4. Tempat pulang

15 12 0
                                    

Jam sudah menunjukkan pukul empat sore begitu aku sampai di rumah, dan aku lupa memberitahu Mama kalau aku pulang telat. Jadi begitu aku tiba di dalam rumah wejangan panjang lebar Mama lontarkan sampai telingaku panas.

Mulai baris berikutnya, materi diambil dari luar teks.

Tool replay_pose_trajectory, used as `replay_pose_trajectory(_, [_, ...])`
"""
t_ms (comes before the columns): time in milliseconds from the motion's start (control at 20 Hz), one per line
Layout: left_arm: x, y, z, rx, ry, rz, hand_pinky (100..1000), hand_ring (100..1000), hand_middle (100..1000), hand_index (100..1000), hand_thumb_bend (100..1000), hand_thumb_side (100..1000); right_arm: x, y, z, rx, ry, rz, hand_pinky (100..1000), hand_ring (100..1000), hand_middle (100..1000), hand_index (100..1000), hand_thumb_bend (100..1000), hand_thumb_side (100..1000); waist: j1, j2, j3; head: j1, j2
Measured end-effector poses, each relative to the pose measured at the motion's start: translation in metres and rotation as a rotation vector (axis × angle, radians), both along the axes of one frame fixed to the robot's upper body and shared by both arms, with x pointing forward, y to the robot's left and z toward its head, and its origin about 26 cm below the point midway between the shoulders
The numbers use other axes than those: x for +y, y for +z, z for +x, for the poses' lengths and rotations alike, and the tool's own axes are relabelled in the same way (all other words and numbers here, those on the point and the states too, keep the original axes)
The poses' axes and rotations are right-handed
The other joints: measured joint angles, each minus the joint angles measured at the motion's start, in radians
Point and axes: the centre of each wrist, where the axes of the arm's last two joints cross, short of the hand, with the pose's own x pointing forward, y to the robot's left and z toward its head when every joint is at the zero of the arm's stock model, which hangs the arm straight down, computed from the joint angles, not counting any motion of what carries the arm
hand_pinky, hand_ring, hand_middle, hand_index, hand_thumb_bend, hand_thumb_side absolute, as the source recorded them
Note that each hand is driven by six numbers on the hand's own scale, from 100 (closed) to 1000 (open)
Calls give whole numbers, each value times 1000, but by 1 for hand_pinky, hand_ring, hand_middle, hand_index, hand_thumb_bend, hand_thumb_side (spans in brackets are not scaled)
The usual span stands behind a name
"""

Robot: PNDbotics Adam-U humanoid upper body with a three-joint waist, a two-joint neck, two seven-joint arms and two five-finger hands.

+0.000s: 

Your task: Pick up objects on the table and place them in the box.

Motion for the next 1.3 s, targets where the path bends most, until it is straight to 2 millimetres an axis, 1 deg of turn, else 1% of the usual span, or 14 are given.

"Jangan diulangi lagi," peringat Mama.

"Iya Ma maaf." Menyesal sekali rasanya, kenapa hal penting seperti itu aku bisa lupa.

Mama nampak menghela napas. Ia memijat pelipisnya pelan.

"Ya sudah sana keatas, mandi! Mama mau lanjut masak."

Aku mengangguk, bergegas menaiki tangga menuju kamar.

Badan ku terasa lelah, merebahkan diri sejenak sebelum mandi adalah pilihan terbaik. Dinginnya kasur yang menyentuh kulit membuat ku nyaman.

"Haah, surga dunia adalah rebahan," aku menggumam.

Dengan mata tertutup aku menarik napas dalam-dalam kemudian menghembuskannya.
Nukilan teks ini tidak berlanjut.